8 Tips for Self-employed Taxpayers

Filed under: Finance — Tags: , , — admin @ 8:52 pm

Bookkeeping Software
When you are self-employed it can be easy to lose track of all your bills, invoices, checks, and receipts amongst your other business related documents. To keep on track with your bookkeeping I would suggest trying bookkeeping software like QuickBooks.?

Keep Good Records
In addition to investing in bookkeeping software, you will also need to keep all of your receipts and other tax-related documents together. If you do not already have one, purchase a filing cabinet and designate certain folders for tax receipts and papers so you can stay prepared.

Business Expenses
Remember while you are making your day-to-day purchases to keep any business-related receipts.
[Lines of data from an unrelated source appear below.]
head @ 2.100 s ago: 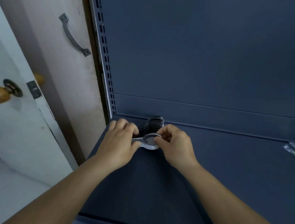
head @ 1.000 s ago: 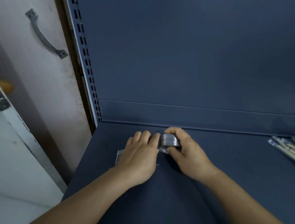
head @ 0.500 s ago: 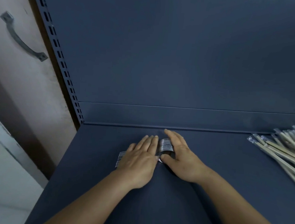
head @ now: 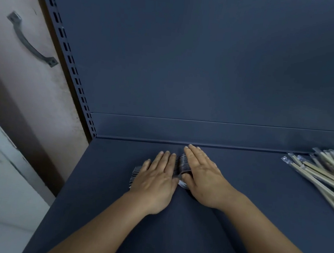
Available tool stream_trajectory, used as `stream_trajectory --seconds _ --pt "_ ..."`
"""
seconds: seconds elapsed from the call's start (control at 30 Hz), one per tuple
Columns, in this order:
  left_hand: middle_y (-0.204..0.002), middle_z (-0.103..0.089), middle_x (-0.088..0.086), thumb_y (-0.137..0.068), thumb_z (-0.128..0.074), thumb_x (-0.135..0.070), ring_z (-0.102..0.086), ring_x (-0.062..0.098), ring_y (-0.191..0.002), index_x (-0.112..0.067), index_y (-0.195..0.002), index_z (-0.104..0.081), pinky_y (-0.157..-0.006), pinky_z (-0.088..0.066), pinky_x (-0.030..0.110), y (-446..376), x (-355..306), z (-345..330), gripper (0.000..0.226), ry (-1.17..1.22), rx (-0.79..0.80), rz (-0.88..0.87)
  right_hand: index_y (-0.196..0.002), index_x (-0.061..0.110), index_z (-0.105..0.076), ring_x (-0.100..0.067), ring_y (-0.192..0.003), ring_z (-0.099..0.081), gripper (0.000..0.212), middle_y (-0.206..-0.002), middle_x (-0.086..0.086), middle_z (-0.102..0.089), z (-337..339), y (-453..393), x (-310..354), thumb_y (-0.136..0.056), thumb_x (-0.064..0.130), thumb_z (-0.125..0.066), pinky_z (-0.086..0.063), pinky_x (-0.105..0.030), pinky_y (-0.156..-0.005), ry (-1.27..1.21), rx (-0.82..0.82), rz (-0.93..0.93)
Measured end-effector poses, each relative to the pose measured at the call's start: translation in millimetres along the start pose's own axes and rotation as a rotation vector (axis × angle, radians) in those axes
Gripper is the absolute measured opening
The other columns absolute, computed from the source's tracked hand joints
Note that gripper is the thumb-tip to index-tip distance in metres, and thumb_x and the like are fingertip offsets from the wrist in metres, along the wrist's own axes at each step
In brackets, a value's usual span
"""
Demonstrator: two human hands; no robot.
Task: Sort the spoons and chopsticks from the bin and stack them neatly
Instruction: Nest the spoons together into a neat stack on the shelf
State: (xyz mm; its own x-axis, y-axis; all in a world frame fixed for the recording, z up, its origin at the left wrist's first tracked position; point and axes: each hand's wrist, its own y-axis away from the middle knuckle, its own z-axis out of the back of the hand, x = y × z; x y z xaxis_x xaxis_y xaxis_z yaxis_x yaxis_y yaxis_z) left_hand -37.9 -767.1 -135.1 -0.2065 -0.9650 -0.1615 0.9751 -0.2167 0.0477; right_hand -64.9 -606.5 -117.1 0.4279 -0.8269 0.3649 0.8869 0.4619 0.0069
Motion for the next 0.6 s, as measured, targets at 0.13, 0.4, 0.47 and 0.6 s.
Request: stream_trajectory --seconds 0.13,0.4,0.47,0.6 --pt "-0.159 0.015 -0.002 -0.100 -0.012 -0.046 0.018 0.011 -0.144 -0.017 -0.150 0.013 -0.115 0.008 0.033 0.9 0.5 0.9 0.062 -0.002 0.000 -0.001 -0.151 0.022 0.001 -0.008 -0.145 0.006 0.076 -0.159 0.009 0.004 1.7 1.8 0.7 -0.095 0.034 -0.048 -0.003 -0.024 -0.116 -0.136 -0.009 -0.021" --pt "-0.158 0.016 -0.002 -0.102 -0.013 -0.042 0.019 0.011 -0.143 -0.016 -0.149 0.015 -0.115 0.010 0.033 4.9 1.8 -1.0 0.061 -0.014 -0.019 0.033 -0.151 0.023 0.000 -0.007 -0.144 -0.008 0.086 -0.158 0.009 -0.003 3.3 6.5 -4.7 -0.090 0.037 -0.058 -0.012 -0.017 -0.108 -0.305 -0.031 -0.090" --pt "-0.159 0.015 -0.002 -0.102 -0.013 -0.041 0.018 0.012 -0.144 -0.016 -0.149 0.015 -0.115 0.009 0.033 5.0 1.3 -0.5 0.061 -0.015 -0.013 0.040 -0.151 0.023 0.000 -0.007 -0.144 -0.010 0.086 -0.158 0.008 -0.003 3.2 6.9 -5.1 -0.089 0.038 -0.058 -0.013 -0.017 -0.107 -0.317 -0.022 -0.097" --pt "-0.159 0.012 -0.001 -0.102 -0.014 -0.041 0.016 0.012 -0.144 -0.014 -0.150 0.012 -0.116 0.009 0.034 6.0 -0.1 0.9 0.061 -0.021 -0.011 0.046 -0.151 0.023 -0.001 -0.008 -0.144 -0.010 0.089 -0.158 0.008 -0.004 2.9 6.6 -6.3 -0.087 0.039 -0.060 -0.013 -0.017 -0.107 -0.336 -0.016 -0.112"
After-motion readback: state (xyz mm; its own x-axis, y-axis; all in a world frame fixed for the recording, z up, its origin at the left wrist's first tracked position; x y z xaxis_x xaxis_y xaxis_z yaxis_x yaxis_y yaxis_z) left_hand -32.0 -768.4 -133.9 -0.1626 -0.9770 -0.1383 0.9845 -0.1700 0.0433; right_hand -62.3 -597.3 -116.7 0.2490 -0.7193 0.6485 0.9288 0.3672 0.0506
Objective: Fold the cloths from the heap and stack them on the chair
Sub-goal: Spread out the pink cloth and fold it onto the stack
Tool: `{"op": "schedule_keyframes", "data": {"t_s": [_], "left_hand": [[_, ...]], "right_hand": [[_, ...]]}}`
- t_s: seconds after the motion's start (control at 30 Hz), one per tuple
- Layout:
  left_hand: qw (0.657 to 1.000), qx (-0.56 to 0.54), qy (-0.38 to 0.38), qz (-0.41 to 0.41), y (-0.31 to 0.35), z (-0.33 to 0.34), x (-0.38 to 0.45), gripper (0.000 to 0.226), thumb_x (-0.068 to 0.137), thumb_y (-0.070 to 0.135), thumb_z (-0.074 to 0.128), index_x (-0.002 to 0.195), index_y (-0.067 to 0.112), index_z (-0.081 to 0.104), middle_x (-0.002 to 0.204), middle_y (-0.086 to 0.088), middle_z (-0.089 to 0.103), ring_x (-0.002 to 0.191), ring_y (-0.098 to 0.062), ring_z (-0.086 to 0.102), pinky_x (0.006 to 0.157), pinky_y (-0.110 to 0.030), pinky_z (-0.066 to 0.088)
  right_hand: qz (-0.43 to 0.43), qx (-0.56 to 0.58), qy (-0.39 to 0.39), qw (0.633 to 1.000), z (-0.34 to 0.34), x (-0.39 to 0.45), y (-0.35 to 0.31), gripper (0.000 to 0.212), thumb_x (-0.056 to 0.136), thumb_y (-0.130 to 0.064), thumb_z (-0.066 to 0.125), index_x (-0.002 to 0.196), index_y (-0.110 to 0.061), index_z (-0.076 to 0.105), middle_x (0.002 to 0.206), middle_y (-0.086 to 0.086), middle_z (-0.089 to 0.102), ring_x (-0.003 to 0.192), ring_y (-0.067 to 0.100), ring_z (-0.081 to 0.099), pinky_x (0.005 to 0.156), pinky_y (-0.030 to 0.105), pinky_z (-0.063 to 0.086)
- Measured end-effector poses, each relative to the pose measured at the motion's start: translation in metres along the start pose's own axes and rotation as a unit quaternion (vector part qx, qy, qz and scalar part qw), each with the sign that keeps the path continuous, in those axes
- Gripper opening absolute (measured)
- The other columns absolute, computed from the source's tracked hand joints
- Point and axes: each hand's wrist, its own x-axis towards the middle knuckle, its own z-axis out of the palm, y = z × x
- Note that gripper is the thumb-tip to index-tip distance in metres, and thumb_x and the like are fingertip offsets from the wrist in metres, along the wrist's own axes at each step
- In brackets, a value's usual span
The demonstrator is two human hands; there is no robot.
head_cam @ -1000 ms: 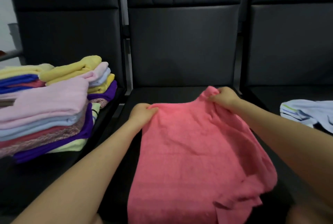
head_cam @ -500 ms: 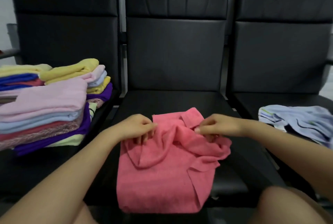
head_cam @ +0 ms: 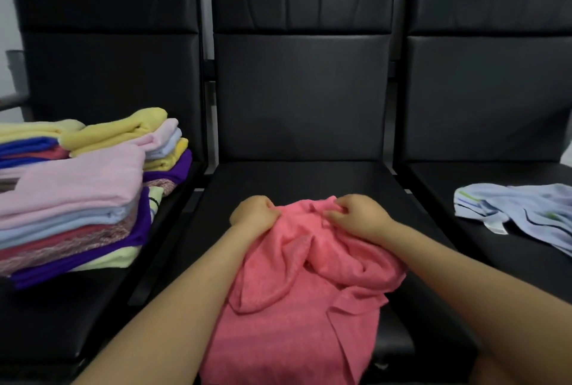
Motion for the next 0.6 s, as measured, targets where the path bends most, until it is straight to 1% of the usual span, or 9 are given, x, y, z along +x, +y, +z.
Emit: {"op": "schedule_keyframes", "data": {"t_s": [0.07,0.17,0.2,0.27,0.37,0.43,0.47,0.53,0.6], "left_hand": [[0.994,-0.108,0.024,-0.001,-0.008,-0.008,0.009,0.017,0.093,0.028,0.052,0.09,0.019,0.066,0.092,0.0,0.061,0.091,-0.021,0.061,0.077,-0.029,0.045],[0.937,-0.338,0.069,-0.049,-0.02,-0.03,0.019,0.023,0.089,0.015,0.051,0.066,0.015,0.056,0.069,-0.011,0.053,0.063,-0.023,0.052,0.061,-0.03,0.04],[0.92,-0.378,0.081,-0.061,-0.022,-0.038,0.023,0.026,0.089,0.014,0.053,0.064,0.015,0.053,0.065,-0.011,0.049,0.057,-0.022,0.047,0.057,-0.029,0.038],[0.915,-0.387,0.098,-0.056,-0.02,-0.056,0.028,0.027,0.091,0.012,0.055,0.065,0.016,0.053,0.064,-0.009,0.047,0.055,-0.021,0.044,0.056,-0.028,0.035],[0.937,-0.313,0.153,-0.024,-0.006,-0.085,0.048,0.021,0.091,0.017,0.057,0.07,0.014,0.059,0.068,-0.007,0.054,0.062,-0.023,0.05,0.057,-0.03,0.04],[0.939,-0.28,0.2,-0.015,0.002,-0.098,0.065,0.012,0.09,0.018,0.057,0.079,0.014,0.058,0.08,-0.007,0.06,0.075,-0.023,0.054,0.065,-0.033,0.045],[0.943,-0.253,0.215,-0.024,0.003,-0.1,0.072,0.004,0.09,0.017,0.055,0.089,0.014,0.058,0.092,-0.008,0.062,0.082,-0.024,0.056,0.07,-0.034,0.047],[0.954,-0.198,0.217,-0.053,0.005,-0.096,0.083,0.028,0.091,0.013,0.052,0.119,0.014,0.053,0.119,-0.011,0.059,0.104,-0.029,0.058,0.085,-0.037,0.049],[0.963,-0.16,0.2,-0.088,0.008,-0.084,0.08,0.051,0.09,0.012,0.052,0.139,0.014,0.04,0.137,-0.014,0.049,0.124,-0.034,0.049,0.099,-0.04,0.044]], "right_hand": [[0.039,0.155,0.028,0.987,-0.006,0.001,0.008,0.035,0.095,-0.038,0.057,0.069,-0.015,0.062,0.064,-0.004,0.057,0.064,0.013,0.053,0.059,0.029,0.039],[0.12,0.348,0.106,0.924,-0.019,0.012,0.02,0.037,0.095,-0.032,0.06,0.083,0.001,0.07,0.075,0.006,0.064,0.071,0.017,0.057,0.064,0.03,0.044],[0.144,0.39,0.117,0.902,-0.026,0.02,0.022,0.036,0.093,-0.032,0.062,0.082,0.001,0.07,0.079,0.008,0.065,0.07,0.016,0.059,0.065,0.03,0.046],[0.168,0.455,0.112,0.867,-0.043,0.039,0.021,0.028,0.089,-0.032,0.069,0.077,-0.007,0.07,0.085,0.01,0.068,0.066,0.014,0.062,0.069,0.03,0.052],[0.189,0.429,0.103,0.877,-0.064,0.077,0.02,0.02,0.086,-0.024,0.073,0.083,-0.005,0.068,0.086,0.009,0.065,0.074,0.019,0.06,0.069,0.031,0.05],[0.215,0.361,0.152,0.895,-0.07,0.101,0.02,0.018,0.087,-0.014,0.069,0.098,-0.001,0.069,0.09,0.011,0.063,0.082,0.024,0.059,0.073,0.033,0.05],[0.234,0.323,0.181,0.899,-0.069,0.11,0.021,0.021,0.087,-0.011,0.064,0.105,0.001,0.067,0.095,0.013,0.063,0.087,0.026,0.06,0.078,0.035,0.05],[0.279,0.274,0.23,0.891,-0.063,0.12,0.021,0.038,0.088,-0.008,0.054,0.126,-0.001,0.055,0.12,0.018,0.059,0.108,0.033,0.059,0.091,0.036,0.047],[0.314,0.24,0.243,0.886,-0.055,0.116,0.015,0.053,0.089,-0.011,0.052,0.14,-0.006,0.039,0.141,0.021,0.04,0.128,0.038,0.042,0.103,0.039,0.038]]}}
These expenses are tax deductible, and even the small meetings with colleagues at coffee shops add up! Also, taking the time to add up these receipts once or twice a month will save you a lot of time later on.?

Home Office Deduction
If you have a home office in your house or apartment, you may qualify for a home office deduction. As long as you have no other stationary place where you do business and the office is used exclusively and on a regular basis for business, you should qualify.

Check in with the IRS
From time to time, check in with the IRS website to make sure you’re taking advantage of all the self-employed tax breaks you can. Also, check the guidelines and rules and make sure you’re doing everything correctly and legally. Having a financial advisor should be enough, but doing some of your own investigating never hurts.

Child Care
You can deduct childcare costs for your children, as you are self-employed and may need some help. This is an important deduction that too many self employed individuals miss out on, so make sure you take advantage of it if need be!

Retirement Plans
Setting up a retirement plan is not only good tax-wise, but also a great idea for saving towards your future. The SEP IRA retirement plan is designed especially for the self-employed, and taking advantage of these special programs can be very beneficial both now and later!

Defer Income
Depending on your situation, income deferral may or may not be advantageous for you. If you have made a lot of revenue already this year and expect slower business next year, it may be a great idea. On the other hand, if you expect next year?s revenue to be fairly similar then there may not be any reason to defer any income.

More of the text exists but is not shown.